Uncertainty surrounding the Trump Administration and speculation that the president may not be able to accomplish tax reform, one of the centerpieces of his campaign, are among the factors fueling political uncertainty in the nation’s capitol.

That uncertainty is benefiting gold and the related exchange traded products, such as the iShares Gold Trust (NYSEArca: IAU). The ongoing political drama in the U.S. has also weighed on the U.S. dollar, which helped support the gold outlook. With traders remaining skeptical that this week’s Federal Reserve meeting would do much to alter the recent weakness, gold has maintained its recent strength.

“Gold is most correlated with real interest rates (in other words, the interest rate after inflation), not nominal rates or inflation. While real rates rose sharply during the back half of 2016, the trend came to an abrupt halt in early 2017. U.S.10-year real rates ended July exactly where they began the year, at 0.47%. The plateauing in real yields has taken pressure off of gold, which struggled in the post-election euphoria,” according to a BlackRock note.

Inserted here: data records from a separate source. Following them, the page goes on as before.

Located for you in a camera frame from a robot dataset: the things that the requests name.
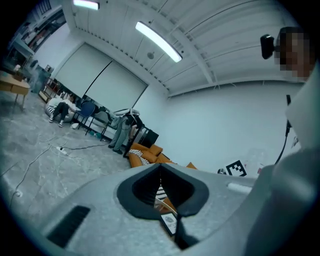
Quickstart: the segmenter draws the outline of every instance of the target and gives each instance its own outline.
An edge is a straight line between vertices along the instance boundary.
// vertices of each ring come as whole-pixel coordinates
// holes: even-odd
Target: desk
[[[25,81],[14,79],[11,74],[0,70],[0,91],[11,92],[16,94],[14,105],[17,103],[18,95],[23,95],[21,110],[24,109],[25,97],[28,94],[30,86]]]

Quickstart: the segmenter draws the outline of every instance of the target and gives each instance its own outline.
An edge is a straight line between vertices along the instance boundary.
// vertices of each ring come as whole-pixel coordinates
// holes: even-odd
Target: gray floor
[[[45,103],[36,94],[29,93],[23,112],[18,106],[13,108],[14,100],[14,94],[0,92],[0,186],[5,201],[8,205],[12,202],[13,212],[35,227],[81,185],[130,168],[129,161],[107,145],[66,149],[70,157],[61,154],[55,147],[64,143],[66,147],[81,148],[109,142],[100,142],[90,134],[85,136],[84,129],[74,130],[68,123],[62,128],[57,122],[49,123]],[[26,172],[28,165],[45,150]]]

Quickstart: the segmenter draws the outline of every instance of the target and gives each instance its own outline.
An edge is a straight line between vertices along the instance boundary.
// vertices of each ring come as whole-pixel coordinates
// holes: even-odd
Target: wall
[[[140,118],[144,125],[159,135],[161,134],[160,127],[163,123],[167,98],[167,89],[158,84],[150,84],[133,107],[140,112]]]
[[[285,140],[286,94],[301,85],[266,81],[190,92],[168,100],[157,145],[179,165],[217,170],[250,149],[264,149],[265,165],[274,164]],[[293,143],[291,129],[284,156]]]
[[[34,58],[41,67],[50,65],[54,68],[52,77],[55,77],[63,64],[84,43],[78,32],[71,32],[68,24],[61,26],[37,50]]]

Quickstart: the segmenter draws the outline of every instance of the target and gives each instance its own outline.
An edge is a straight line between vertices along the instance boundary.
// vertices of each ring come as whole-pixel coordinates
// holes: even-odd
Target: fluorescent light
[[[139,21],[135,25],[135,29],[144,34],[147,38],[151,39],[156,45],[158,45],[162,50],[165,51],[166,54],[170,56],[175,62],[179,62],[182,60],[180,54],[170,45],[168,44],[158,33],[153,31],[150,27],[143,24]]]
[[[91,2],[91,1],[85,1],[85,0],[73,0],[73,4],[75,6],[86,7],[93,10],[99,9],[99,4],[97,2]]]

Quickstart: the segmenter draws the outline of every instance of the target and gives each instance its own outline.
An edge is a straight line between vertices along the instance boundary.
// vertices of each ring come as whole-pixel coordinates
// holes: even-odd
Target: table
[[[18,81],[14,77],[2,70],[0,70],[0,91],[11,92],[16,94],[14,105],[17,103],[18,95],[23,95],[21,110],[24,109],[25,97],[28,94],[30,86],[25,81]]]

The good news for gold ETFs is that inflation could serve as a catalyst for the yellow metal. Rising inflation could also prove to be a catalyst for gold ETFs. By some metrics, the Fed has under-estimated U.S. inflation, which could prove beneficial to gold because the yellow metal is historically a popular inflation fighter.

Related: Gold ETFs: Ready to Glitter Some More

While investment demand for gold-related ETFs has diminished in 2017, holdings continue to grow, adding 56 metric tons in the second quarter, which brought total inflows over the first half of the year to 168 metric tons, with most of the increase coming out of European ETFs as holdings reached a record 978 metric tons. The heightened demand out of Europe may be associated with a spike in political risk amidst a year of contentious elections on a wave of rising populism and the ongoing Brexit negotiations.

“Using the past 20 years of monthly data, policy uncertainty, as measured by the U.S. Economic Policy Uncertainty Index, has had a more statistically significant relationship with gold prices than financial market volatility. In fact, even after accounting for market volatility, policy uncertainty tends to drive gold prices,” according to BlackRock.